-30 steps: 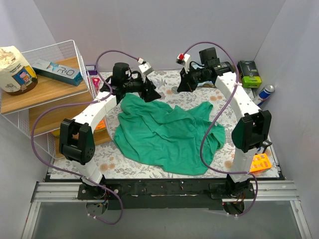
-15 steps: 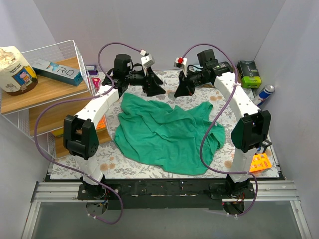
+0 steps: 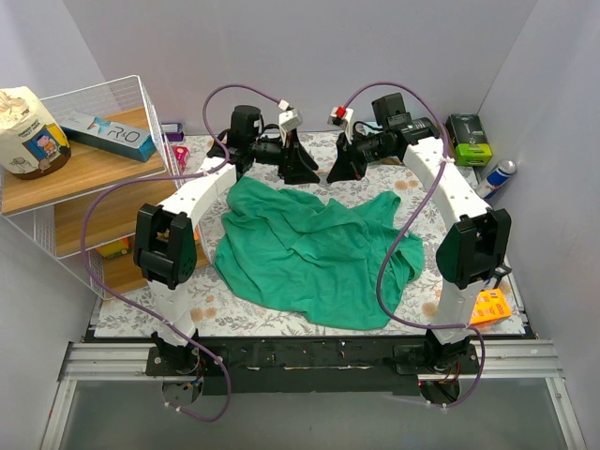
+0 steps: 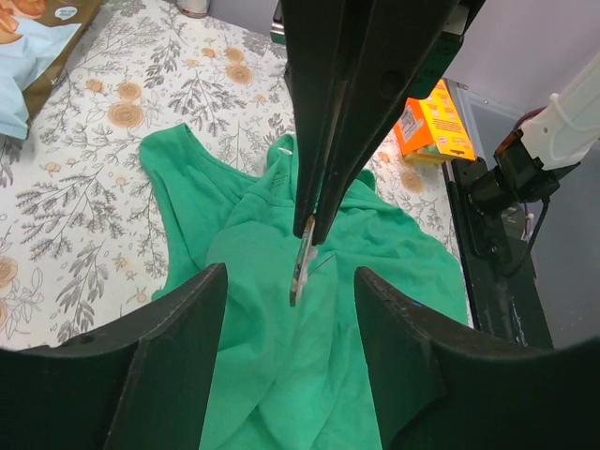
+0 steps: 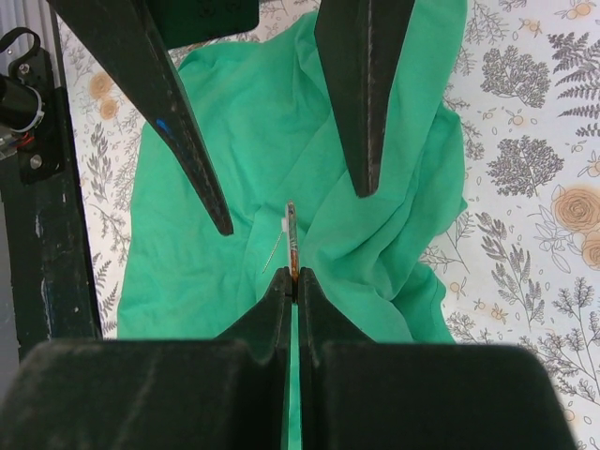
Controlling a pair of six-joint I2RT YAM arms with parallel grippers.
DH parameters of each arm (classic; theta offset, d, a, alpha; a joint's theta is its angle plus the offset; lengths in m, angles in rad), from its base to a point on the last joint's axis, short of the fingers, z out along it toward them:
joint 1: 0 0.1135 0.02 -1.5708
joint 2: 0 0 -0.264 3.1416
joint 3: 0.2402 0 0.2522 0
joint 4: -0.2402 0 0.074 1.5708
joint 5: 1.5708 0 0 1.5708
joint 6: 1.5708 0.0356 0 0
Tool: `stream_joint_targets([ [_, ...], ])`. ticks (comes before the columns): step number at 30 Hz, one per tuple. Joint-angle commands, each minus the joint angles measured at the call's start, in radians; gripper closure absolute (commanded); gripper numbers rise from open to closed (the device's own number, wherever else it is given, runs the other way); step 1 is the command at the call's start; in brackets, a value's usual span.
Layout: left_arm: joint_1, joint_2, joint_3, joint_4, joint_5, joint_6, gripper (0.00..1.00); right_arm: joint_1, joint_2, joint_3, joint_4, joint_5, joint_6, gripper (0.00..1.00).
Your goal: Remove the brooch from the garment
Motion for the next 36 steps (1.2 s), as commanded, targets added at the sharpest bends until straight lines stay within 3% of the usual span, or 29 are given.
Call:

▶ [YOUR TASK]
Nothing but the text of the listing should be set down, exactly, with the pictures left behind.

▶ [ANSWER]
-30 steps: 
-15 steps: 
+0 steps: 
+0 steps: 
+0 steps: 
Controlling a pair of six-joint I2RT YAM arms with parallel grippers.
DH parameters of each arm (classic; theta offset, d, a, alpha; a joint's theta is its angle plus the offset; lengths in m, angles in rad), from its base to a point on the last joint's axis, short of the fingers, z out along it toward them:
joint 1: 0 0.1135 0.02 -1.5708
joint 2: 0 0 -0.264 3.1416
joint 3: 0.2402 0 0.2522 0
joint 4: -0.2402 0 0.074 1.5708
joint 5: 1.5708 0 0 1.5708
joint 6: 1.5708 0.0356 0 0
Tool: `stream_joint_targets([ [_, ...], ])`. ticks (comes before the columns): step number at 30 Hz, one per tuple. Joint-angle commands, each minus the joint angles measured at the call's start, in radians; gripper closure absolute (commanded); gripper numbers rise from open to closed (the device's own number, wherever else it is given, runs the other way); step 1 is the command at the call's start; in brackets, a value's usual span.
Layout: left_arm: joint_1, joint_2, joint_3, joint_4, joint_5, joint_6, gripper (0.00..1.00); right_arm: joint_1, joint_2, joint_3, joint_4, joint_5, joint_6, gripper (0.00..1.00).
Your goal: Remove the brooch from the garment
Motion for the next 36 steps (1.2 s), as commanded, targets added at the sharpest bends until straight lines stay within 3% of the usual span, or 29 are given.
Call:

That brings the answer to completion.